According to CNN Newsroom's pictures that I just DVRd so I can get a still of them on pause are:
(I can see only the pictures and their numbers by intelligence)
5. Looks like a Crow or Raven
8. white pigeon or dove
For me, the surprises would be the Squirrel at number 7 and the pigeon or dove at number 8. However, in regard to the Octopus, I have done enough research to realize that an Octopus is the most intelligent non-mammal in the ocean. Also, I have always known that pigs whether domesticated or ferral are extremely intelligent and that is why they are often fatal to humans if you meet them in the wilds without warning and without a loaded weapon.
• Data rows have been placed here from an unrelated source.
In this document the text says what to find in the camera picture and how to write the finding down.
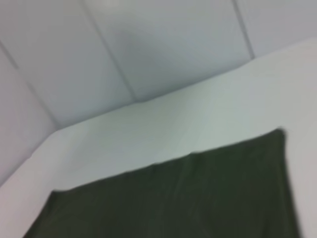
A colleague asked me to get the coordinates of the dark green FREE t-shirt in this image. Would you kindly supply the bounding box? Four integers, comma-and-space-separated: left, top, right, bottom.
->
21, 128, 303, 238

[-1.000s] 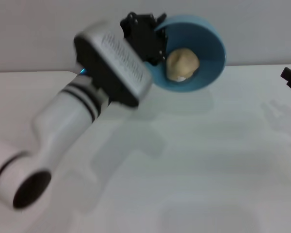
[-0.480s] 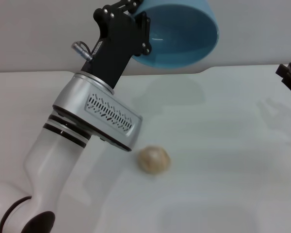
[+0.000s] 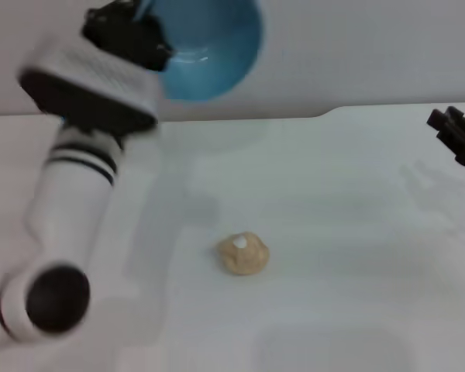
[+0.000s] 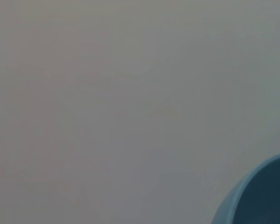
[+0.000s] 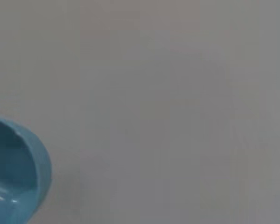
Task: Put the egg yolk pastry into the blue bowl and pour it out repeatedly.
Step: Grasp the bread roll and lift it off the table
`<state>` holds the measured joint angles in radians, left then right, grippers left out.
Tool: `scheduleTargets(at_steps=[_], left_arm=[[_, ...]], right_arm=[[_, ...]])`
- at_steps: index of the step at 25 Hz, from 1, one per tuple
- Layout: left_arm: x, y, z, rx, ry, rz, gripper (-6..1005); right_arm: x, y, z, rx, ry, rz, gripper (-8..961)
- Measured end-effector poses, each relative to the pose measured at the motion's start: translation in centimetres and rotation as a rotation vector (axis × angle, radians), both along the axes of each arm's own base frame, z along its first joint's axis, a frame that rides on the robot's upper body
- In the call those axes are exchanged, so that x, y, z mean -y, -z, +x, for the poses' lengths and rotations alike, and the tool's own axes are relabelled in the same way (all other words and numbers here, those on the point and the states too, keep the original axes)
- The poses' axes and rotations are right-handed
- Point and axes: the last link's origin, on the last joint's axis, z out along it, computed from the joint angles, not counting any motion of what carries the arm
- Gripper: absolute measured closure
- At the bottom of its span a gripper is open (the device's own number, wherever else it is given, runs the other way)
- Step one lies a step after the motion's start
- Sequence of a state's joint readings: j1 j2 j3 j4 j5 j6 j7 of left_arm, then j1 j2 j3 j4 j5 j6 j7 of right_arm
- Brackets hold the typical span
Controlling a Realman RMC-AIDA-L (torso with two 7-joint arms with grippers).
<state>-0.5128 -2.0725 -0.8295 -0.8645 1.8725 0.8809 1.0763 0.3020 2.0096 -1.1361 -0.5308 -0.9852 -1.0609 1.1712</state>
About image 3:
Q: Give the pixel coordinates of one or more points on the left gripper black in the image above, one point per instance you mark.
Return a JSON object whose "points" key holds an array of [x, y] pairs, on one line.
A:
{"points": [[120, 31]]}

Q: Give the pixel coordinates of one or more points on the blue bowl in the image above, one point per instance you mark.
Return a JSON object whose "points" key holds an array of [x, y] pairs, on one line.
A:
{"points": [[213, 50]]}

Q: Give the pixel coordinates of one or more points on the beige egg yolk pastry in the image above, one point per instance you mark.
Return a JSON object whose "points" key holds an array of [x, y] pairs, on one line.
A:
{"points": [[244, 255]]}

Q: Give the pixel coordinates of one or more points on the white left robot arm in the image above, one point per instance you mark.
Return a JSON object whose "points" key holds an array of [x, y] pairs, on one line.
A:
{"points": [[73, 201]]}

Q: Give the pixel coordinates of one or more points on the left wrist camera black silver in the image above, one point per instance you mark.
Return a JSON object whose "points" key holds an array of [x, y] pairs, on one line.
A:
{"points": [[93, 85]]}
Wild Boars (pigs) were something I always had to watch out for when I was on a break from my fire Lookout job (10 miles from the nearest human being) at 4000 feet in Central California. Since I wasn't allowed a weapon to protect myself, I had to constantly watch for trees to climb up into if I saw or heard a nearby boar or group of pigs coming. Since I didn't want to be killed by a boar unarmed I seldom walked but only drove through that area in my 4 wheel drive IH Scout II then in the mid 1980s.
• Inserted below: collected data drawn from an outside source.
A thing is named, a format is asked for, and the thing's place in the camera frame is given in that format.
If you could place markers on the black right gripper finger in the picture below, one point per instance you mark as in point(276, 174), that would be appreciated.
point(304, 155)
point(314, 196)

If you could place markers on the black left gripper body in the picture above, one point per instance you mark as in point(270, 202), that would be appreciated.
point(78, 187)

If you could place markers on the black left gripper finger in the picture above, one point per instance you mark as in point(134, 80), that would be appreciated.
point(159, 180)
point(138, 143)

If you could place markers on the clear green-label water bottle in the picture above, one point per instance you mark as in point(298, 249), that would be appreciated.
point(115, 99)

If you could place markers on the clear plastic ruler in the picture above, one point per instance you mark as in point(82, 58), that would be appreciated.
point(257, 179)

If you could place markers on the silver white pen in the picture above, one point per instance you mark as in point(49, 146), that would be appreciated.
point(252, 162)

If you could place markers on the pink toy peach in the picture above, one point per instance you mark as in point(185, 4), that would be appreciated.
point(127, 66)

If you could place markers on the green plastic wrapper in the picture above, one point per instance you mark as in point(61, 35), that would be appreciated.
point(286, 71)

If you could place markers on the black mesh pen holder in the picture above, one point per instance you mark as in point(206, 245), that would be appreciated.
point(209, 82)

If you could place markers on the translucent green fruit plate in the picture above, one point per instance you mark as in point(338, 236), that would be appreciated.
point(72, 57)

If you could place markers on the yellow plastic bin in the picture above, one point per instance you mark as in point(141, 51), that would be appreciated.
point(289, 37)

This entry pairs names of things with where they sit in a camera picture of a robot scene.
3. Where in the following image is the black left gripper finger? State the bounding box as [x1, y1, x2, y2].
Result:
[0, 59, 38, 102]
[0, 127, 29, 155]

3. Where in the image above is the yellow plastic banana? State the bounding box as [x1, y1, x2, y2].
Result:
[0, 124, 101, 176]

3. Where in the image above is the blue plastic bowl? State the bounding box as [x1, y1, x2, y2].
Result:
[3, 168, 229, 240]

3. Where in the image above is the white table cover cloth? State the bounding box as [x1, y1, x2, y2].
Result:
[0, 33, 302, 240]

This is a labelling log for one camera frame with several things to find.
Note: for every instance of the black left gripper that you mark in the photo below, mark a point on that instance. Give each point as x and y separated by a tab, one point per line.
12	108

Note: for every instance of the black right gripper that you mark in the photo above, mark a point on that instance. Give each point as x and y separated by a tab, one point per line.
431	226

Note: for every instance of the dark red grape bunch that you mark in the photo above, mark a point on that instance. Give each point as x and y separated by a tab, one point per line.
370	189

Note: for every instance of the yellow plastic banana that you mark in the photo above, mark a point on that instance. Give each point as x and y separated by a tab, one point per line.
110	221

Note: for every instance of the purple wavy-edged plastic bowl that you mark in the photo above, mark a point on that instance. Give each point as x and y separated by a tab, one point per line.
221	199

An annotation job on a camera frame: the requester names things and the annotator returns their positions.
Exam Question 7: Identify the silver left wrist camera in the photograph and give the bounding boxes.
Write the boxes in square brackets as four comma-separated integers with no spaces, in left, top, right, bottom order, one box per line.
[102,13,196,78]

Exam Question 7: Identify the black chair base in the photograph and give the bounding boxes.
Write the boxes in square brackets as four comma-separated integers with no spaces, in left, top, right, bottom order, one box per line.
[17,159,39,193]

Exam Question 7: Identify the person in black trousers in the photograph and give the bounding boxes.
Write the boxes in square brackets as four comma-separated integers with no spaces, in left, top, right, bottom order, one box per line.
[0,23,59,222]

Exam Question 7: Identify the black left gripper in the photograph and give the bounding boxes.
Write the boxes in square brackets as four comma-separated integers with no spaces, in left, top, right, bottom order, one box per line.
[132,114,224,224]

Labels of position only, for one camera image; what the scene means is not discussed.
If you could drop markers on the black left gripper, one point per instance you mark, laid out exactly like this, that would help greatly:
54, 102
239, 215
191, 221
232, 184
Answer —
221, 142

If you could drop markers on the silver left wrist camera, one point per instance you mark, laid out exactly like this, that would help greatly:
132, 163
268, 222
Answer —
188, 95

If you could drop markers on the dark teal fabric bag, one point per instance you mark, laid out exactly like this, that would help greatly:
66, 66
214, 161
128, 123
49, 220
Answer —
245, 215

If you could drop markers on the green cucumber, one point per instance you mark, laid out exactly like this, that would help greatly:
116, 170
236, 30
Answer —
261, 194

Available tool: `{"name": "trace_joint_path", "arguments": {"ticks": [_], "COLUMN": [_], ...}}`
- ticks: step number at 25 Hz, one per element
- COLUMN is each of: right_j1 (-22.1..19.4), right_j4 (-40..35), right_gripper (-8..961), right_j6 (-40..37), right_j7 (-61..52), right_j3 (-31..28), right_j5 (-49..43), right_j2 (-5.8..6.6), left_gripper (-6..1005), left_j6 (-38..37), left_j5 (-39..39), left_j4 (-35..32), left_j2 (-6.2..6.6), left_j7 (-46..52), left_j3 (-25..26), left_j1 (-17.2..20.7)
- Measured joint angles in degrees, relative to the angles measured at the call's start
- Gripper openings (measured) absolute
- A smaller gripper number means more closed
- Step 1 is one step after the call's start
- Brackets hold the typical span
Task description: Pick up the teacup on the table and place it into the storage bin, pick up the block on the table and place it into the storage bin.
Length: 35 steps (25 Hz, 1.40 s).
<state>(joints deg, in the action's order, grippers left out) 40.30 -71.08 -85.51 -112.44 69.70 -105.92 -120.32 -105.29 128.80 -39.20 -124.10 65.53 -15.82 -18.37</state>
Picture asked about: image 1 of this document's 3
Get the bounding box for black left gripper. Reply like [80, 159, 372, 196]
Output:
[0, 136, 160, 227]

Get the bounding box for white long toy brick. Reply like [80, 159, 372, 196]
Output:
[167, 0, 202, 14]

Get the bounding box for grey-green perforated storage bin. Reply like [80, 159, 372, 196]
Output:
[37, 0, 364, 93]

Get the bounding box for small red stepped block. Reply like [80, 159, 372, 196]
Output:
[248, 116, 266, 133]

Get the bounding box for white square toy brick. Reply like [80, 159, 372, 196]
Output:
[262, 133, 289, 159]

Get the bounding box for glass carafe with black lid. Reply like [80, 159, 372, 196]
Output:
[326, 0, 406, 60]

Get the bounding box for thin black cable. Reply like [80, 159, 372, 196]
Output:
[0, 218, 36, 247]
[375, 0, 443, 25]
When I think about squirrels the most intelligent one I ever had contact with was a fairydiddle who stood upside down on the side of a 5 foot through Cedar tree near my land at 4000 feet on Mt. Shasta. It's strategy was to just scream and make so much noise while standing upside down on the side of a tree at about 10 feet in height that I would grow tired of all the noise and leave. However, I had to laugh at the sight and sound for about 5 minutes before I was finally driven away by all the racket. Most animals that couldn't climb trees after the flying squirrel would be driven away by the racket. Smart squirrel but also very funny for a human.
It was found in an aquarium that one of the Ocotopuses in residence didn't like sharks. After finding one or more sharks dead in the tank the aquarium put out a digital movie camera to find out what was killing their sharks. It was a northern Pacific Octopus that lay in wait for a shark and then projected itself at the shark and prevented it from moving and stuffing its legs into the gills of the shark so it couldn't breathe.
This Octopus really didn't like sharks and this likely is a similar behavior to giant squids when they attack Whales. Though much less is known about giant squids than octopus behavior because they live very deep, it could be a similar kind of rivalry that seems to exist between octopus and shark (at least the Northern Pacific Giant Octopus.
I wrote and gathered some information and wrote some things that you might consider to be science fiction or shamanic in nature. However, for me these were all actual experiences that were possible because of the gifts I was born with in concert with training I received from Tibetan Lamas and Native American Medicine Men and Women mostly during the 1980s in California, Oregon, India, and Nepal.